There are fundamental differences in how these two machines produce colour.
Video displays make their own light. In a completely dark room, you can see them, and when off they look black. They use red, green and blue because those are the colours our eyes are sensitive to, and their purpose is to stimulate those things in your eyes directly so you see the colours they want.
Printers are the opposite. You can’t see a print-out in the dark. The paper with nothing on it is white and if you look at a print-out under any colour of light other than white it looks wrong. You’re mixing inks in order to take white light, bounce it off the pigments, and get the colour you want to bounce back. C, M, and Y are the ideal colours to use for this purpose. If you mix any 2 of red, green or blue together on a monitor, you will get back either cyan, yellow, or magenta depending on which 2 monitor colours you used.
Mixing all 3 ink colours *should* produce black… but in practice, mixing inks causes dilution of the them and it ends up being a grey colour instead. So a separate black ink is used for good blacks instead. It also makes printing in black+white much cheaper since you can just use the one ink type.
It’s the difference between adding light from nothing – which is black – to everything – which is white. The fundamental colours of that system are red, green, and blue, the *additive* colour system, you’re starting with no light and adding it in, and red, green, and blue and lower
With printing you’re (usually) starting with a white sheet of paper, and adding pigments to filter that white paper down to other colours, and the primaries for that system are cyan, magenta, and yellow (with Key usually, but not always, meaning black). It’s a *subtractive* system, whatever you do you’re removing light.
Why are the primary colours different?
If you imagine printing red paint onto a paper. What paint does is filter out any light that *isn’t* red and that’s what you end up seeing.
So…what happens if you want to print any other colours onto that answer is you can’t, because you’re already down to a “lower” point than a lot of other colours sit.

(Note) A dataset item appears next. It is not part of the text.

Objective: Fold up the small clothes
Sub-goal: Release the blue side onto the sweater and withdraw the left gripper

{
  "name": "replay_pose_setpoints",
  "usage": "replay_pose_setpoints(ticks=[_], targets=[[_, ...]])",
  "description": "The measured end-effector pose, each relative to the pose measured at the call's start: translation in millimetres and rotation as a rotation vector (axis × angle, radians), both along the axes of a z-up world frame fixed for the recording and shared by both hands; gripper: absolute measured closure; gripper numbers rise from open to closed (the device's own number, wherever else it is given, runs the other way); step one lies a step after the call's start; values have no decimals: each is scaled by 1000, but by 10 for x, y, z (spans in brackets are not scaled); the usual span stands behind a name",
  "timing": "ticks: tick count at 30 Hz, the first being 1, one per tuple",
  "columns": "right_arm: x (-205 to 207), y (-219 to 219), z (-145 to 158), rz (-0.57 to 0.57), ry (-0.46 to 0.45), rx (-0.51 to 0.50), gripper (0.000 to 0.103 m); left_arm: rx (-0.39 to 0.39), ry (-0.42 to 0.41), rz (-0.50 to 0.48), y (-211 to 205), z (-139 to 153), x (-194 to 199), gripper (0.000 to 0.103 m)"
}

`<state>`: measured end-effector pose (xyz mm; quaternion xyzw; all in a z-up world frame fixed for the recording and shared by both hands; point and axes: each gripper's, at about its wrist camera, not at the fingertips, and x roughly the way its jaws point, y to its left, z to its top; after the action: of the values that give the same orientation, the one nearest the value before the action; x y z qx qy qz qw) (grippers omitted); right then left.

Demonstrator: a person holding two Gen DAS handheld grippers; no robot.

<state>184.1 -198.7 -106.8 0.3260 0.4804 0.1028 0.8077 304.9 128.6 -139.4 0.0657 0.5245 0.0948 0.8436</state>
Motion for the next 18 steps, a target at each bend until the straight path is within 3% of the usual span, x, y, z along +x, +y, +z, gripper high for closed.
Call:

But in printing, you can *make* red with yellow and cyan mixed together, so having yellow and cyan as some of your primary colours gives you more options for colour.
Similarly, if you tried to have a “cyan” pixel on a monitor, cyan is a mixture of green and blue light added together, so if you start with cyan, you now have no way to make green, or blue because you’re already “higher” than that, closer to white than green or blue sit.
This is why when you’re a kid you mix paints together expecting great colours, and often end up with a murky brown/black. This is typically because getting kids to understand the distinction between “Red” “Blue” and “Yellow” compared to “Magenta” “Cyan” and “Yellow” is tough, so you ended up with that less than optimal solution of Red blue and yellow.
The difference is additive vs subtractive colour mixing.
– Mixing all colours of light makes white.
– Mixing all colours of paint makes brownblack.
It’s like that because “white light” is a mix of all the colours. Video screens shine the colours of light that you see.
Paintprintersink work by absorbing all the colours of white light *except* the colours you see. Red ink absorbs all the colours except red, and bounces the red part to your eye. Same for blue etc.
That’s why colour mixing works differently for screens vs ink pigments. Screens are adding light together. Ink is removing different combos from white light hitting the printed object and you see what’s left.